Romans – digging a foundation


Way back, not long after my family first plugged in a (black & white) tele and shortly after the last woolly mammoth strode across the South Downs, I ventured into the deep on board Calypso and its submersibles with the irrepressible and seemingly congenial Jacques Cousteau, care of BBC2 if I remember correctly?
This journey into Paul’s letter to Romans is similar. I want to take you on a dive. I’m not the expert so I’ve enlisted a few others. In other words I’ve read a few commentaries, mostly to get a feel for what is out there amongst the mostly protestant and evangelical authors who translate theology into print.
Here’s a list:
Douglas J. Moo – The Epistle to the Romans
Thomas Schreiner – Romans
Craig Keener – Romans
NT Wright – various but especially Justification and other website articles
Mark Reasoner – The Strong and the Weak
FF Bruce – Romans
The Normal Christian Life – Watchmen Nee
If I was to produce a heat map I’d say that Nee is closest to what I feel we need to hear but oddly at variance with what the letter actually addresses whilst NT Wright paints the picture for the setting of Romans really well. Moo and Schreiner are classic verse by verse commentaries, which is great if you have the time, but, if you’re interested I’d recommend getting your aqualung (Jacques Cousteau invented the aqualung by the way!!) and mask and float around their introductions – wood from trees. FF Bruce is good value and succinct, as is Keener, and Mark Reasoner has a very good surname!
Never one to miss the opportunity to mix a few metaphors – digging foundations and strapping on an aqualung…let’s teeter on the edge of the boat, spade in hand, and see what we find in Romans.
I have no doubt that you’ll see different sights that I will, but when we re-emerge up top, maybe we’ll convince each other that we’ve seen some things worthy of a pint or two at the Prince of Wales



What Romans Is Not About
The book of Romans is often viewed as the Everest of the NT as if Paul was pouring out the essence of the gospel, which he often calls ‘my gospel’, in the form of an apologetic containing dialectical passages resolved by the apostle as he builds his thesis and argument. It has especially become the treasure store for protestant theologians; seen almost a reference book containing summation texts often packed into dense single verses that encapsulate the gospel itself, for example: ‘all have sinned and fallen short of the glory of God’ or ‘There is, now, no condemnation for those in Christ Jesus…’.

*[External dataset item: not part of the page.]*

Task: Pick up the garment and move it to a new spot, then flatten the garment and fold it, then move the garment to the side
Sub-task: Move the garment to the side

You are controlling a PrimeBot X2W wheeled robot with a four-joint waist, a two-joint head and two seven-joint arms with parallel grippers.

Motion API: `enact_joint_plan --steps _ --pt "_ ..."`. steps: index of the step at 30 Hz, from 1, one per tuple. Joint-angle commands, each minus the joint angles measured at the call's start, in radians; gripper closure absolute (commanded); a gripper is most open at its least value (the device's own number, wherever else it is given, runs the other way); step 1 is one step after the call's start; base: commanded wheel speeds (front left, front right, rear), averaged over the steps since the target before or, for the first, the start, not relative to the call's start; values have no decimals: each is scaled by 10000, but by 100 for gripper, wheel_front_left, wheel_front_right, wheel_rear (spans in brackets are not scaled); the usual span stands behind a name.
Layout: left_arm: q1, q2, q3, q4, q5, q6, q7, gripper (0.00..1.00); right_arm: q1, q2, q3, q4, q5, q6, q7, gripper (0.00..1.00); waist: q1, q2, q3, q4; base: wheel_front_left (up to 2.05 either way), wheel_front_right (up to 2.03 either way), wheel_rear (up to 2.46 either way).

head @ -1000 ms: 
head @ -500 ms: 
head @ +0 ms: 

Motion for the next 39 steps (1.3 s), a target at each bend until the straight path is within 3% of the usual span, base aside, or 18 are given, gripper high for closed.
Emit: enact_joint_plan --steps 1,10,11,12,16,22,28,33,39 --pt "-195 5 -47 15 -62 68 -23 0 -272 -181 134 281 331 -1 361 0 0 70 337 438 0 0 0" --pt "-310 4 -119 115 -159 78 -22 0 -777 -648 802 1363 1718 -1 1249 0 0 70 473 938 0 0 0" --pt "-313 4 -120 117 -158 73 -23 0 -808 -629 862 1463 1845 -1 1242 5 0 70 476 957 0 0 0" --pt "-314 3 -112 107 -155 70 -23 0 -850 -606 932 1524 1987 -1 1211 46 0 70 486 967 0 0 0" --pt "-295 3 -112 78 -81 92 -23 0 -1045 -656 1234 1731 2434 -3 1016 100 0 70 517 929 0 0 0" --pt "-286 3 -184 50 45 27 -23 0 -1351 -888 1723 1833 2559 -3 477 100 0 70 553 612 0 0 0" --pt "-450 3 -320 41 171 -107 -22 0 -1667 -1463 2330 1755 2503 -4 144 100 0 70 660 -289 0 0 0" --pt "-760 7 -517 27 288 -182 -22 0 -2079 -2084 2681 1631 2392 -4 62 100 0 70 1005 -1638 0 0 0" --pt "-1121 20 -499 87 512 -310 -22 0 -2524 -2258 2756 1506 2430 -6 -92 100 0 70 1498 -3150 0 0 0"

https://store.seedbed.com/products/john-wesley-and-the-letter-to-the-romans:

John Wesley had a powerful spiritual experience at a meeting on Aldersgate Street in London on May 24, 1738. He described the experience as having his “heart strangely warmed.” Wesley’s encounter with Jesus Christ on that evening was intense and personal. He later wrote, “I felt I did trust in Christ, Christ alone, for salvation; and an assurance was given me, that he had taken away my sins, even mine, and saved me from the law of sin and death.” Aldersgate was a pivotal moment in Wesley’s life right on the cusp of the Methodist revival. Wesley’s Journal entry for May 24, 1738 was Luther’s preface to Romans

John Wesley had been reading Romans.

Such has been the effect of Romans on so many including Wesley, Calvin, Luther, Knox that it is almost viewed as a treatise on personal salvation carefully expounding universal truths that can be applied to any individual in search of salvation. So much so that Romans is often seen to be synonymous with salvation theory or soteriology. This view often leads to the keenest minds reaching an apparent summit in chapter eight or twelve only to view the subsequent chapters as secondary or even irrelevant; the main arguments having been fully developed. After all in chapter eight we are faced with the ultimate destination of the whole creation – where does one go after that?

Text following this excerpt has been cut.